A federal judge heard arguments Monday about whether a new Colorado law regulating the affordability of EpiPens and their generic counterparts should be blocked in part because it potentially violates the U.S. Constitution.
In June, Governor Jared Polis signed a Democratic-backed measure aimed at combating the rising prices of epinephrine auto-injectors, which can save the lives of people experiencing severe allergic reactions. House Bill 1002 included two key requirements starting on January 1, 2024: limiting the out-of-pocket cost for insured consumers to $60 for a two-pack of auto-injectors, and requiring manufacturers to cap the price. -Pharmacies were required to be reimbursed or resupplied with the controlled price. Equipment in some examples.
Teva Pharmaceuticals USA, Inc., which received approval in 2018 to market the first generic version of the EpiPen, took no issue with the $60 limit for customers, acknowledging that price controls through Colorado insurance coverage Was within his rights to impose. However, she argued that the reimbursement-or-re-supply program violated her constitutional rights.
Specifically, Teva believes that requiring pharmacies to provide free products effectively violates the “Takings Clause” of the Fifth Amendment, which prohibits the government from taking private property “for public use, without Prevents taking compensation.
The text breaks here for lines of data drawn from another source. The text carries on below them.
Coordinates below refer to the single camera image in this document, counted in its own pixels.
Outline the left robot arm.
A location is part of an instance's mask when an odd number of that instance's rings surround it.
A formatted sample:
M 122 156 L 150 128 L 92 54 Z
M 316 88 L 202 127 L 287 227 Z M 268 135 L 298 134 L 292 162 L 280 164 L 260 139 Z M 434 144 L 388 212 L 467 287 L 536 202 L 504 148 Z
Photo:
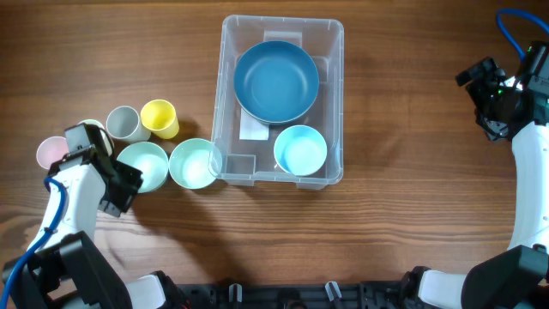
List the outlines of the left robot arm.
M 38 238 L 3 268 L 1 306 L 18 308 L 187 308 L 171 278 L 155 271 L 125 283 L 92 240 L 98 208 L 118 215 L 140 172 L 93 145 L 72 148 L 44 180 L 50 194 Z

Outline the clear plastic storage container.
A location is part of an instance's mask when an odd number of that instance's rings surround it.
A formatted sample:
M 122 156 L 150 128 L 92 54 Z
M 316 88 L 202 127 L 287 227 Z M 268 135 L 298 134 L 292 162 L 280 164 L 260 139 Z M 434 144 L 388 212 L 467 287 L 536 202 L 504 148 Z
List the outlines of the clear plastic storage container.
M 334 19 L 229 15 L 223 21 L 211 136 L 223 158 L 218 179 L 230 185 L 247 186 L 253 186 L 257 181 L 294 183 L 301 189 L 311 190 L 321 190 L 342 179 L 344 38 L 343 25 Z M 247 50 L 270 40 L 284 40 L 302 47 L 318 68 L 320 88 L 317 99 L 312 108 L 296 121 L 318 130 L 328 147 L 325 163 L 309 176 L 286 173 L 275 161 L 275 139 L 286 128 L 285 125 L 264 123 L 269 126 L 267 141 L 239 139 L 242 108 L 234 93 L 234 70 Z

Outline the yellow cup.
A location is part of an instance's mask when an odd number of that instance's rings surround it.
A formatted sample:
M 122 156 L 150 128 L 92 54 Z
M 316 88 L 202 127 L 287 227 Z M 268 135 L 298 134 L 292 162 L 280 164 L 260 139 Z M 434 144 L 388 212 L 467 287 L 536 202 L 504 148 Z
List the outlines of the yellow cup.
M 161 139 L 172 139 L 179 131 L 175 107 L 167 100 L 151 100 L 141 109 L 142 124 Z

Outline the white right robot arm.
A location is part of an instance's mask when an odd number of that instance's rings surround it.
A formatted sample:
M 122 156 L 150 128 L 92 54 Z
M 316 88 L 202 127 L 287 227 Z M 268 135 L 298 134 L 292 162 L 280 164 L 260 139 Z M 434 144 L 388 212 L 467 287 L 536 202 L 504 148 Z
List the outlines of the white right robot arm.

As attorney Jay P. Lefkowitz argued in court, Colorado “could impose a tax on the sale of EpiPens and then use that tax to fund a dedicated fund for people who are uninsured.” “They could just put a price cap and see what market forces do. They could subsidize it more broadly in other ways. I think the state could also decide it wants to sell generic business.” Wants to get in and develop their own EpiPen.”
But, he added, “The only thing he cannot do is take this private property, which is clearly meant for public use, without just compensation.”
U.S. District Court Judge Daniel D. Domenico, who is considering Teva’s request to block part of the law before it takes effect, acknowledged the state’s interest in responding to EpiPen “price gouging.” . However, he seemed to agree with Teva’s concerns that the government has come up with a plan to take over its products.
“Here, you are giving your property to a private party,” he said. “In this case, you’re saying to Teva, ‘To help us solve this problem, we’re going to ask you to provide our assets to someone else.'”
HB 1002 created an auto-injector affordability program for Colorado residents who do not qualify for Medicare or Medicaid and who do not have private insurance subject to a $60 limit for an EpiPen two-pack. In that case, a pharmacy may charge up to $60, but then request the manufacturer to resupply it with new EpiPens for free. Alternatively, the manufacturer may reimburse the pharmacy for the amount paid for the EpiPens that the customer paid over the counter.
During this year’s legislative session, lawmakers heard that, while EpiPens cost about $8 to manufacture, their price for uninsured consumers could exceed $690. HB 1002 acknowledged that approximately 566,000 Colorado residents have life-threatening food allergies.
The Colorado Attorney General’s Office opposed Teva’s request for an injunction and sought to dismiss the lawsuit entirely. It argued that the U.S. Supreme Court has made clear that lawsuits under the Takings Clause can be brought only when “taking” occurs. For Teva, the earliest this will begin is Jan. 1, when pharmacists can ask for reimbursement or restocks.
Additionally, Assistant Attorney General Pawson Nelson argued that the affordability program is a reasonable exercise of the state’s “police” powers to regulate pharmaceuticals.
“We have laws in this country where hospitals can’t turn people away from the emergency room based on their lack of ability to pay,” he said. “That’s the same concept we’re talking about here. People should not be denied access to emergency medical care in an emergency simply because they can’t pay.”
Lefkowitz responded, “If a hotel in the city of Denver is emitting some toxic smoke, the state can obviously use its police power to tell that hotel, ‘You have to close it down until this is resolved. will be.” He argued that the restock-or-reimbursement program is tantamount to telling a hotel it has to set aside 100 rooms per night for homeless people.
Domenico called Nelson’s emergency room example an “interesting analogy.” But even though Teva can’t yet seek an injunction in federal court and needs to file a lawsuit in state court for compensation once the state actually begins taking her property, Domenico worries about ongoing claims. That Teva will have to file until the pharmacists submit. Request for resupply or reimbursement.
“It’s one thing when the state or local government wants to build a road across your property. You know what’s happening there,” he said. “It could be two weeks from now, they suddenly get 200 of these (requests) or they don’t get any for a month.”
Ultimately, Domenico appeared unsure whether he could intervene before the government actually took any of Teva’s assets without compensation.
He said, “There is something different about the Eclipse Clause than the Second Amendment and the First Amendment. Those cases involve a prohibition on doing something.” In contrast, Teva is allowed to continue selling its auto-injectors.
“But when they do that, they have to hand over some of their assets,” he explained. “And there’s something different about it.”
the matter is thisTeva Pharmaceuticals USA, Inc. vs. Weiser et al.